At the time of its release, Suikoden received mostly positive reviews. It has averaged a score of 82% on GameRankings culled from 14 reviews. Art Angel of GamePro deemed it "a superlative RPG experience. What separates Suikoden from other RPGs are a great story line, sensational sounds, and a user-friendly interface." He elaborated that the many subplots "neatly tie up the final denouement", the soundtrack captures the feeling behind each situation and setting, and the clearly laid-out inventories eliminate any unnecessary effort in playing the game. He identified the graphics as his one point of criticism, citing the pixelization when the game zooms and the absence of full motion video. A reviewer for Next Generation called it "one of the most addictive RPGs to come along." He particularly praised the look of the combat engine, the strategic elements of the war battles, and the lack of a resurrection mechanic. He described the story as "stock RPG" but said it was enough to keep the player motivated. The four reviewers of Electronic Gaming Monthly were enthusiastic about the lengthy storyline, massive lineup of playable characters, different combat systems, and soundtrack. They described it as the most ambitious PlayStation RPG to date, while noting that it was soon to be eclipsed by Final Fantasy VII. IGN claimed the game was "one of the best RPGs ever made", stating that although its story is simple, the background visuals and music are beautiful and fantastic, and it never becomes boring. Jeff Gerstmann stated in GameSpot that, although not ground-breaking, it was a good game, if short and easy. He considered the game as a "warm-up" for upcoming RPGs such as Wild Arms or Final Fantasy VII. Game Revolution gave the game an A−, quoting in particular its astonishing musical scores.

Electronic Gaming Monthly named Suikoden a runner-up for Role-Playing Game of the Year. Though the award went to Blood Omen: Legacy of Kain, they noted it had been a close race between the two games. During the inaugural Interactive Achievement Awards, the Academy of Interactive Arts & Sciences nominated Suikoden for "Console Game of the Year" and "Console Role-Playing Game of the Year".

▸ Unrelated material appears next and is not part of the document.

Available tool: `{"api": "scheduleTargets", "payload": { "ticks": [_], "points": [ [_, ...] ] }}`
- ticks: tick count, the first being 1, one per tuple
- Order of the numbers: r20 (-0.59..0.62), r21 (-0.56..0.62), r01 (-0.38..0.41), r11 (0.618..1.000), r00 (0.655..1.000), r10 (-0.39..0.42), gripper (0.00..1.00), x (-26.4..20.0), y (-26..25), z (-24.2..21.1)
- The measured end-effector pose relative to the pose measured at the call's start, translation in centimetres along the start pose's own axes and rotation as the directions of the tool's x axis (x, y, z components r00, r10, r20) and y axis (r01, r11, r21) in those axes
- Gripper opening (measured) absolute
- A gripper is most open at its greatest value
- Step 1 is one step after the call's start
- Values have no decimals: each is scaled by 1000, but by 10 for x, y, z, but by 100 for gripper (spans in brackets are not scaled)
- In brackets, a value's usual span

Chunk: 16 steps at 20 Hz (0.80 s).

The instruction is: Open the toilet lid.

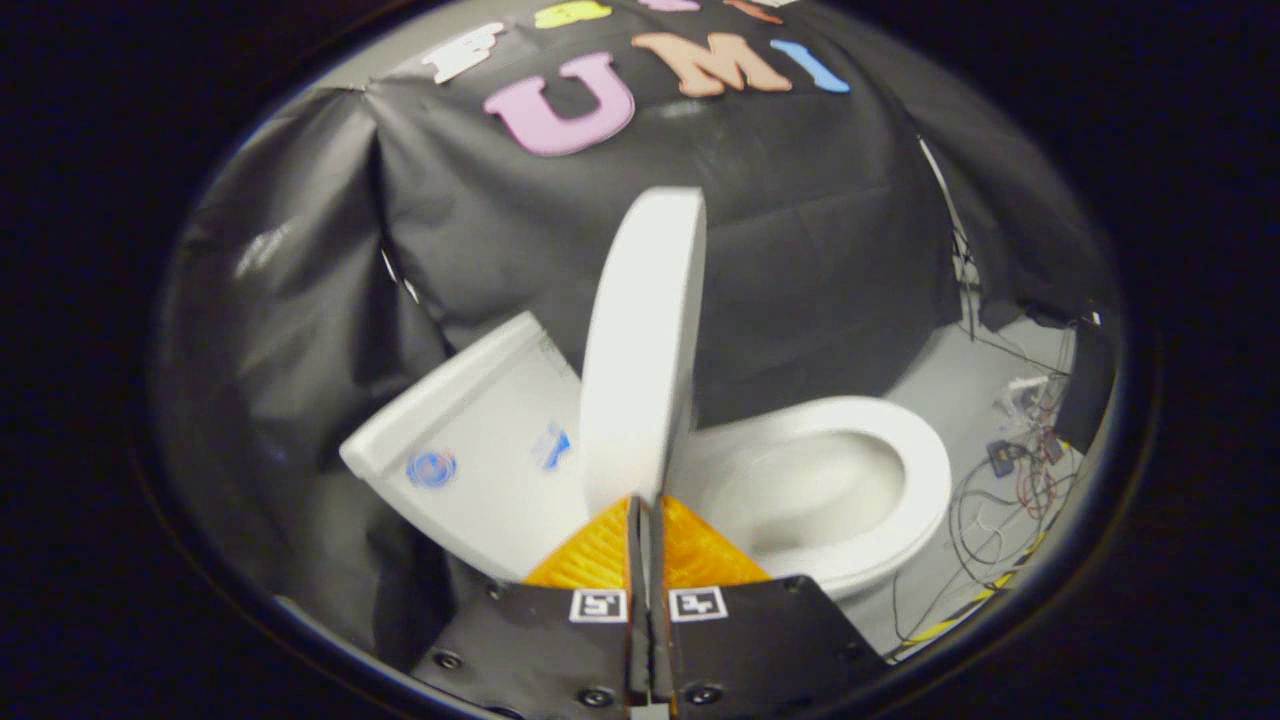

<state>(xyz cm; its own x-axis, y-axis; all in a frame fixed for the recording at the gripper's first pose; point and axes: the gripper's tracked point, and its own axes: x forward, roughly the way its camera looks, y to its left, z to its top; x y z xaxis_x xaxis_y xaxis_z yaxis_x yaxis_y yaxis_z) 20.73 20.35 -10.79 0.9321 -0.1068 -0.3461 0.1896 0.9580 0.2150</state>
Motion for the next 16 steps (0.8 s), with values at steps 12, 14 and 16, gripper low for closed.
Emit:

In a retrospective review, RPGamer stated that the game was original, breaking out from the typical "Mysterious stranger saves the world" story-line, and also pointed out that it was a relatively simple game suited generally for "novices" and for "die-hard fans" of the series who hadn't played it yet and rated it a 7. Peter Tieryas of Kotaku described the narrative as telling "a sweeping tale about justice, corruption, and humanity in a way few games have." Game Informer ranked it the 82nd best game ever made in its 100th issue in 2001. They felt that its originality made up for lower-than-average graphics and standard gameplay.

Aggregate score
| Aggregator | Score |
|---|---|
| GameRankings | 82% |

Review scores
| Publication | Score |
|---|---|
| AllGame | 4.5/5 |
| Computer and Video Games | 3/5 |
| Electronic Gaming Monthly | 8.5/10, 9/10, 9/10, 8.5/10 |
| Famitsu | 7/10, 8/10, 6/10, 5/10 |
| Game Informer | 7.75 of 10 |
| GameFan | 277/300 (Japan) 281/300 (US) |
| GameRevolution | A− |
| GameSpot | 6.5/10 |
| IGN | 9/10 |
| Next Generation | 4/5 |
| PlayStation Official Magazine – UK | 9/10 |
| RPGamer | 7 of 10 |
| RPGFan | 90% |
| Dengeki PlayStation | 90/100, 85/100, 85/100, 85/100 |

Awards
| Publication | Award |
|---|---|
| 5th Annual GameFan Megawards (1996) | RPG Game of the Year, Best Game Story of the Year, Best Soundtrack of the Year |
| Game Informer | 82nd Best Game Of All Time |

==Legacy==
Suikoden began the Suikoden franchise, which includes video games, light novels, and manga. Its direct sequel was Suikoden II, which first released in 1998.

Game designer Warren Spector listed Suikoden as his sixth favorite video game of all time. He credited it as an inspiration on his work, particularly the Deus Ex series as well as Epic Mickey. He said the limited choices in Suikoden inspired him to expand on the idea with more meaningful choices, with the development of Deus Ex.

A stage play adaptation of Suikoden was announced during a livestream for the game franchise on March 4, 2025. It was directed by Norihito Nakayashiki and ran in Tokyo and Kyoto in December 2025.